Your assignment
Please give again, word for word, the line that contains "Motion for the" and every line after it to the end of the data, with no other lines.

※ ※ ※

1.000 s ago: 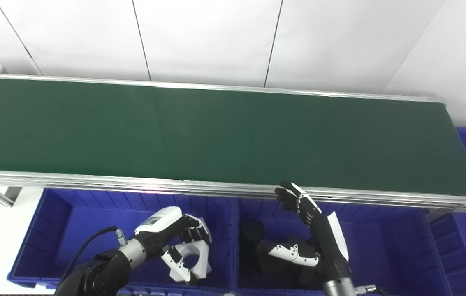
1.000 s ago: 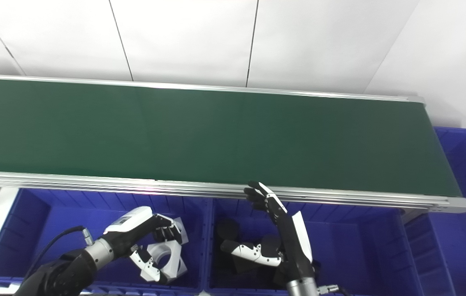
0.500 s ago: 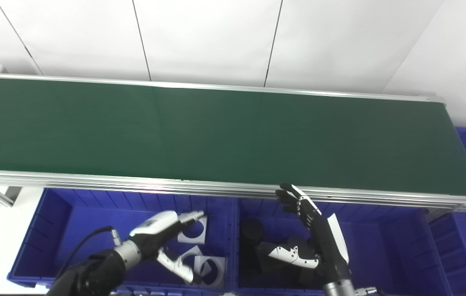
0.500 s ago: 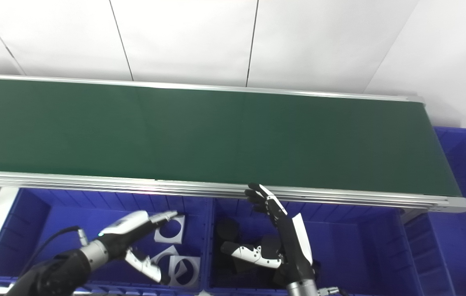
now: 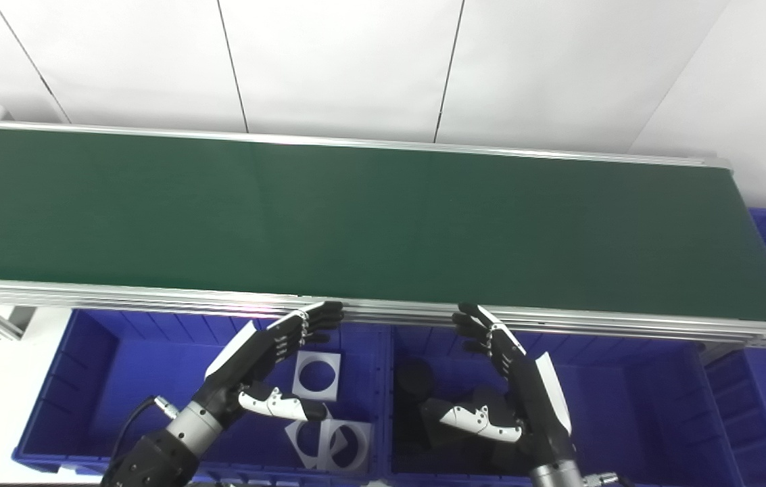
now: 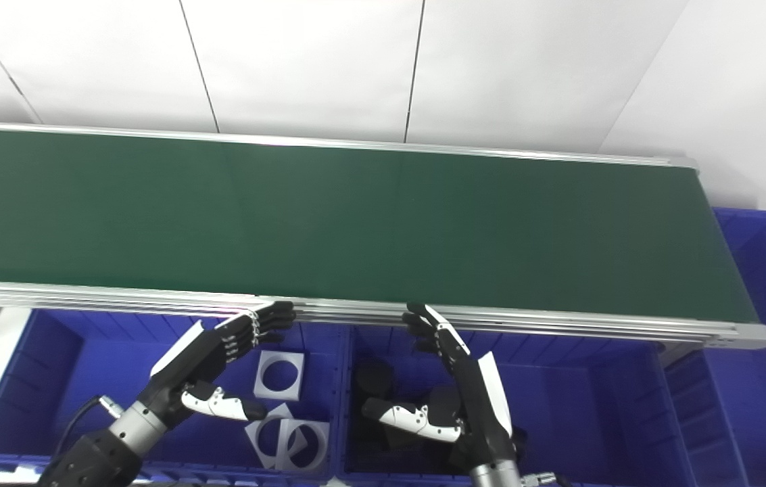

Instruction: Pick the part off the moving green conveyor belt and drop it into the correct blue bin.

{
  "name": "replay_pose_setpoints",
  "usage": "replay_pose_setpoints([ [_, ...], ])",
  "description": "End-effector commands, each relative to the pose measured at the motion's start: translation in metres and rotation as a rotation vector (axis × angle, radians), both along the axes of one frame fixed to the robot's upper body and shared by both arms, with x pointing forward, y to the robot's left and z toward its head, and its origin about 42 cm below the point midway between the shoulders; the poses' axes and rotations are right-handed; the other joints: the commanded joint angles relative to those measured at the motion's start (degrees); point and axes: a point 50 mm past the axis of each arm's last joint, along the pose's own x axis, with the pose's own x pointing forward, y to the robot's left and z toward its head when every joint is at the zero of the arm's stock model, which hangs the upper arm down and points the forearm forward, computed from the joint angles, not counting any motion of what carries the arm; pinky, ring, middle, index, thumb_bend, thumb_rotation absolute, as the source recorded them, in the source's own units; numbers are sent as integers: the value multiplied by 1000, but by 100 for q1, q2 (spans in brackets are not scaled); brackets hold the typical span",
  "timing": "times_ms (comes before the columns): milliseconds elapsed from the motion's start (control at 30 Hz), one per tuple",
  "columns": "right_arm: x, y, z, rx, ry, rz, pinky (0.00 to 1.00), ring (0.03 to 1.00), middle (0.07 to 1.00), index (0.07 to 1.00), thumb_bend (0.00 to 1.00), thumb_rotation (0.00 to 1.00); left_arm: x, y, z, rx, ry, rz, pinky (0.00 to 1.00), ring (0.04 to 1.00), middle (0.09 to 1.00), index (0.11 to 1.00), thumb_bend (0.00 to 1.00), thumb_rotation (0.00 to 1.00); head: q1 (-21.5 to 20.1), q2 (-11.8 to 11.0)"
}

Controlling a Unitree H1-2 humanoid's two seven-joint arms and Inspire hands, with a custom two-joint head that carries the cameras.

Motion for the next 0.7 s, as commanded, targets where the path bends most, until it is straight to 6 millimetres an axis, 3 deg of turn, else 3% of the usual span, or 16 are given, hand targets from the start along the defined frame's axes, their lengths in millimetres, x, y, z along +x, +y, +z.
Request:
replay_pose_setpoints([
  [0, 3, 2, 13, 6, -44, 3, 750, 802, 823, 865, 798, 309, 3, 2, 8, -36, -74, 37, 822, 855, 864, 852, 893, 290, 1, 4],
  [667, 3, -1, 10, 12, -50, -14, 759, 802, 812, 856, 797, 319, 4, -6, 6, -50, -73, 65, 795, 844, 851, 836, 886, 236, 78, -12],
])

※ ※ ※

Expected answer
Motion for the next 0.7 s, as commanded, targets where the path bends most, until it is straight to 6 millimetres an axis, 3 deg of turn, else 3% of the usual span, or 16 are given, hand targets from the start along the defined frame's axes, their lengths in millimetres, x, y, z along +x, +y, +z.
Request:
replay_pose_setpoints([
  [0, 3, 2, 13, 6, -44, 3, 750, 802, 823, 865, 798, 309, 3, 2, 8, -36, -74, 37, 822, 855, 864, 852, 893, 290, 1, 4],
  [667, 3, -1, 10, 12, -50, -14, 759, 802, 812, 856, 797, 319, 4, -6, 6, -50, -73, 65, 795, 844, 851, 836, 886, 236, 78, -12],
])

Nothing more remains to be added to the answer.